## WHAT YOU WILL DO
Write out exactly what each line says, starting with the first line below and ending on the one with "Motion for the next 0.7".

Data items
═══

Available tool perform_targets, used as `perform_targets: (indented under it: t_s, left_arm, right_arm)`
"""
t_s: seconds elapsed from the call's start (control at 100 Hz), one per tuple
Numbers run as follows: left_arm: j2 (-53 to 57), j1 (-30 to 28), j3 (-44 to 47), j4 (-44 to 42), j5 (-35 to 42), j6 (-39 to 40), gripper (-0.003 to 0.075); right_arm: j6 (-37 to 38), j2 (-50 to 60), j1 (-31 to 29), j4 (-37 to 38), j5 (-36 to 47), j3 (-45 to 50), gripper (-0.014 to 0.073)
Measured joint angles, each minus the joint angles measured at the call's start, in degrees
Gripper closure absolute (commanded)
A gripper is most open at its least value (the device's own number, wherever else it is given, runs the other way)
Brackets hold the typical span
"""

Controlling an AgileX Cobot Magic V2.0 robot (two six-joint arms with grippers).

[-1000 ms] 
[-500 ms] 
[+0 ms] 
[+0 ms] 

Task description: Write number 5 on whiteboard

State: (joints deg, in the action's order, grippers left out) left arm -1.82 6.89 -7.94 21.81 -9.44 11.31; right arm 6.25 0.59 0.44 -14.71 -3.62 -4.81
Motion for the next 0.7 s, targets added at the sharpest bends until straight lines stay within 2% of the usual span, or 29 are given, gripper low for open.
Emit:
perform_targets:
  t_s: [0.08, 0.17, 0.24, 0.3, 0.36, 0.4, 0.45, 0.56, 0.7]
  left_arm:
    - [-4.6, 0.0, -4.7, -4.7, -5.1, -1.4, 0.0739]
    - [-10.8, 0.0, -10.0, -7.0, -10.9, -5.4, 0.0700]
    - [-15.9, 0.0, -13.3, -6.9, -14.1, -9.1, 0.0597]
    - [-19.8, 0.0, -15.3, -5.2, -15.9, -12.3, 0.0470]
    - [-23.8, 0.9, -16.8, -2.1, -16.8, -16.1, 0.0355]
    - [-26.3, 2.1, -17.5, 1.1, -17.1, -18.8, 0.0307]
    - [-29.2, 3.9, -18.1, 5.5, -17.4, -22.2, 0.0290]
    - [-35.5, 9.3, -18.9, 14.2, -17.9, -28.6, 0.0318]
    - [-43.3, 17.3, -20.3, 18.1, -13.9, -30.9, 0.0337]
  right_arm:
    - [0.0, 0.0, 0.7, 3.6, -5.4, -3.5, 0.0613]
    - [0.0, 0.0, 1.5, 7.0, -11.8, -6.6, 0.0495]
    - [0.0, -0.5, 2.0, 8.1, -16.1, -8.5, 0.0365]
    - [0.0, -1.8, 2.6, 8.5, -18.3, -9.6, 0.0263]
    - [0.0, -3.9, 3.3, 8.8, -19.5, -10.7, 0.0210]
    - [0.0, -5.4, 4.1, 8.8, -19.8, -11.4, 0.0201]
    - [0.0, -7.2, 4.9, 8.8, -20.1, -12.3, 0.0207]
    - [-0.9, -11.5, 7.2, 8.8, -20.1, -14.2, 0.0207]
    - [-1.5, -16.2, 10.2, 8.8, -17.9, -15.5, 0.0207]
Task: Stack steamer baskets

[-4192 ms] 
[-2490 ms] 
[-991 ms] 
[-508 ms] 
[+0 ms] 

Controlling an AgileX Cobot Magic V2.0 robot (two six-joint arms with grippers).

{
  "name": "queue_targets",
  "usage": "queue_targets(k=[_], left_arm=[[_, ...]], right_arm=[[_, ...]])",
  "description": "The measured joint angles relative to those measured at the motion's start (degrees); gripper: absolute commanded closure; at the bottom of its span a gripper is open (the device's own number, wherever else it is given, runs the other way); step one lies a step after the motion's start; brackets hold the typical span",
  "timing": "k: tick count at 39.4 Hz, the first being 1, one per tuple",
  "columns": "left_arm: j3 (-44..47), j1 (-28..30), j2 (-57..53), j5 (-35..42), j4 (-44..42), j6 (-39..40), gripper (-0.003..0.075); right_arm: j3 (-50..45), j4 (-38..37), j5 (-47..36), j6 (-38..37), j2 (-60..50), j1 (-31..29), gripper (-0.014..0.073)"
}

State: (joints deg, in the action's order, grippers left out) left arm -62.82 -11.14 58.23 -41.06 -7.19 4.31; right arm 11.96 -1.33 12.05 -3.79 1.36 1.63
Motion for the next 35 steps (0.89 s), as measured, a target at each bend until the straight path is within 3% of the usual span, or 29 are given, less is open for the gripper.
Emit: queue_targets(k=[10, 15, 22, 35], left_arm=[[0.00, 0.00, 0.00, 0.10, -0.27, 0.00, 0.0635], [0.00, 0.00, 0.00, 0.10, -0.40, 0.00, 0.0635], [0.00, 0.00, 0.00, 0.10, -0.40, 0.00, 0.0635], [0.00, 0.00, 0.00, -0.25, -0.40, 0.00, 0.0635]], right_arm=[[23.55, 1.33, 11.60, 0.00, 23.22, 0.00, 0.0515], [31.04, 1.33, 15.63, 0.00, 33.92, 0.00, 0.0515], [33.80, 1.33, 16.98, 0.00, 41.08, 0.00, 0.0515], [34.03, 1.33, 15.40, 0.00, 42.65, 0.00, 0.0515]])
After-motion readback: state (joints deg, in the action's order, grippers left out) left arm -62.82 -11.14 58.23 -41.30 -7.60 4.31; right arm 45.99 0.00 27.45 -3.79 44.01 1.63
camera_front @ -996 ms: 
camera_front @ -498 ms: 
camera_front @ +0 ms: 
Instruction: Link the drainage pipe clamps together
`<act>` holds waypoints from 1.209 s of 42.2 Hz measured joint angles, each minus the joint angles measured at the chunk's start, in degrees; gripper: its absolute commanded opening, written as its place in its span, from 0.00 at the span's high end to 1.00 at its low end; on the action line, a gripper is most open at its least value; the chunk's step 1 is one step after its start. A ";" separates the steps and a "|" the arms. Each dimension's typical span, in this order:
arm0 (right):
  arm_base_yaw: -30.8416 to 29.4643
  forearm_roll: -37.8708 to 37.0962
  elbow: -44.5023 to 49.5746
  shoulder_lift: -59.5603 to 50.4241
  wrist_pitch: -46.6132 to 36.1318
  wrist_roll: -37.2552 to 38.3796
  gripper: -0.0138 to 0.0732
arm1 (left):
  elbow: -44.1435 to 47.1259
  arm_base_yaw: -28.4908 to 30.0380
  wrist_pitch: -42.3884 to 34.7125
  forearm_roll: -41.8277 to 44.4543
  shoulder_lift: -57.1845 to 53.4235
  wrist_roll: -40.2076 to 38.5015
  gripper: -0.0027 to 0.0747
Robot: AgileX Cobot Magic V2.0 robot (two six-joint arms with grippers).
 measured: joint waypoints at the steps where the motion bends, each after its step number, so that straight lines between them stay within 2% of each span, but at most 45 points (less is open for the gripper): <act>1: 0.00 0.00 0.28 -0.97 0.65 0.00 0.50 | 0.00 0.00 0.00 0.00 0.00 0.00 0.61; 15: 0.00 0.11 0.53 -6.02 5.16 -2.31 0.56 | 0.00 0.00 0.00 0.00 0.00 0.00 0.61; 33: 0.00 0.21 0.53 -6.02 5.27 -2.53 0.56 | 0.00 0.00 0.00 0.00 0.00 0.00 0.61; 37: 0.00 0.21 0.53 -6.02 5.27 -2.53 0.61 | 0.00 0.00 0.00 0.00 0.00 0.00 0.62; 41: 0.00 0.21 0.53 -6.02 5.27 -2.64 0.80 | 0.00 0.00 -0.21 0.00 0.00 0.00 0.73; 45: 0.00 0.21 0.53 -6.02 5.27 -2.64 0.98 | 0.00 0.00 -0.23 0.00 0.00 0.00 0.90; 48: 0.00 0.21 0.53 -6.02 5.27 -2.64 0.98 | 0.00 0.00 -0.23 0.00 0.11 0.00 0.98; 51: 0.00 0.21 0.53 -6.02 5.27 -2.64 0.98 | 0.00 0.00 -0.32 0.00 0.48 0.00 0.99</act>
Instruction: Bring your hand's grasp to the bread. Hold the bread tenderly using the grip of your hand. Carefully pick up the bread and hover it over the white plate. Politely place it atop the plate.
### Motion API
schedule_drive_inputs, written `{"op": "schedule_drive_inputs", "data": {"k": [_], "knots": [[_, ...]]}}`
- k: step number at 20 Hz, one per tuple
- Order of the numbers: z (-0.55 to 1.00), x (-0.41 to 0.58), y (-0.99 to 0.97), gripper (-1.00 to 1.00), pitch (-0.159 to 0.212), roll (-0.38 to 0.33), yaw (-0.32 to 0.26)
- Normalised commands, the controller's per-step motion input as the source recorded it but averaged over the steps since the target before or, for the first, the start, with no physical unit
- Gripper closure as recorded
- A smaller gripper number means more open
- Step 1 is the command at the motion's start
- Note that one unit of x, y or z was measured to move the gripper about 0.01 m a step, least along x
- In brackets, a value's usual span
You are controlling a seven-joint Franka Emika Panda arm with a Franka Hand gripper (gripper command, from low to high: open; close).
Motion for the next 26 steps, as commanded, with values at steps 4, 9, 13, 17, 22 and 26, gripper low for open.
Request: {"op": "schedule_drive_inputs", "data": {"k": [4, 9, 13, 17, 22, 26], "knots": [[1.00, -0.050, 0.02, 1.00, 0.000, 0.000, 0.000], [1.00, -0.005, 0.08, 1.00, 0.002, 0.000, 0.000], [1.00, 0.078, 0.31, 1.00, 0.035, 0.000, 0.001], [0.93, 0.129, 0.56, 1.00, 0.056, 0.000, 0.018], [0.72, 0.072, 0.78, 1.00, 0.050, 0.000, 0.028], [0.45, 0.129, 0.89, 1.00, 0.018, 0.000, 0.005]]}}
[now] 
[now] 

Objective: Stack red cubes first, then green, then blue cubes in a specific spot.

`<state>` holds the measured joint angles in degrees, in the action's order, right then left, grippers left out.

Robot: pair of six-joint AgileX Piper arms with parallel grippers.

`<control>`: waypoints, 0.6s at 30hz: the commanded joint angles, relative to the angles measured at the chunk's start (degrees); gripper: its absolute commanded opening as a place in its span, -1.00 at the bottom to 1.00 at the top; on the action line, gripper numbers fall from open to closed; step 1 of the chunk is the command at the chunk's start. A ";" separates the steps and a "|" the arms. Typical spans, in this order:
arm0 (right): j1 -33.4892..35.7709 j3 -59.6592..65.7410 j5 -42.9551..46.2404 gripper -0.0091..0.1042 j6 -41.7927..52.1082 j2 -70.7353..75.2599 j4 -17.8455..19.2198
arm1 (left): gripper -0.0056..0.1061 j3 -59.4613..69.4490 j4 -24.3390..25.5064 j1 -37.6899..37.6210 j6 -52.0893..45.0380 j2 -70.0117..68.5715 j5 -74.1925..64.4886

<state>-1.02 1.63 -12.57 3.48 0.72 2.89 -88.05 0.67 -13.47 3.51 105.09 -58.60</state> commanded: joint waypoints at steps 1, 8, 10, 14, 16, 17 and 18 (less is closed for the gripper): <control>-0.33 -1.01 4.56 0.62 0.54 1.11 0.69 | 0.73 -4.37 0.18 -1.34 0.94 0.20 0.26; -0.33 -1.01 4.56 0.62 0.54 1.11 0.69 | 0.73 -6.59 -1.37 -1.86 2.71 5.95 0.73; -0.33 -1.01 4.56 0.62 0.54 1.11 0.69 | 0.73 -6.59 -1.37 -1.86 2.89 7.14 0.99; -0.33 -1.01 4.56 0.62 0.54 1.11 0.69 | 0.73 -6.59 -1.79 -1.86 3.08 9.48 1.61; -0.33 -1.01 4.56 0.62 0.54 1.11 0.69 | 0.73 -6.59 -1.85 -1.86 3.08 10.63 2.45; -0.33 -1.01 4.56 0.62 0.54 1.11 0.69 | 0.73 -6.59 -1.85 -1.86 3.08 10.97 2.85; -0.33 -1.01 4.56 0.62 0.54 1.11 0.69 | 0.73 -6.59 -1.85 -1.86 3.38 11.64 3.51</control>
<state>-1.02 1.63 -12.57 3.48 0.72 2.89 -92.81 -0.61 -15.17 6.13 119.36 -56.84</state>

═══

## RESPONSE AREA
Available tool perform_targets, used as `perform_targets: (indented under it: t_s, left_arm, right_arm)`
"""
t_s: seconds elapsed from the call's start (control at 100 Hz), one per tuple
Numbers run as follows: left_arm: j2 (-53 to 57), j1 (-30 to 28), j3 (-44 to 47), j4 (-44 to 42), j5 (-35 to 42), j6 (-39 to 40), gripper (-0.003 to 0.075); right_arm: j6 (-37 to 38), j2 (-50 to 60), j1 (-31 to 29), j4 (-37 to 38), j5 (-36 to 47), j3 (-45 to 50), gripper (-0.014 to 0.073)
Measured joint angles, each minus the joint angles measured at the call's start, in degrees
Gripper closure absolute (commanded)
A gripper is most open at its least value (the device's own number, wherever else it is given, runs the other way)
Brackets hold the typical span
"""

Controlling an AgileX Cobot Magic V2.0 robot (two six-joint arms with grippers).

[-1000 ms] 
[-500 ms] 
[+0 ms] 
[+0 ms] 

Task description: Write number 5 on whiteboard

State: (joints deg, in the action's order, grippers left out) left arm -1.82 6.89 -7.94 21.81 -9.44 11.31; right arm 6.25 0.59 0.44 -14.71 -3.62 -4.81
Motion for the next 0.7 s, targets added at the sharpest bends until straight lines stay within 2% of the usual span, or 29 are given, gripper low for open.

There is nothing more to the answer.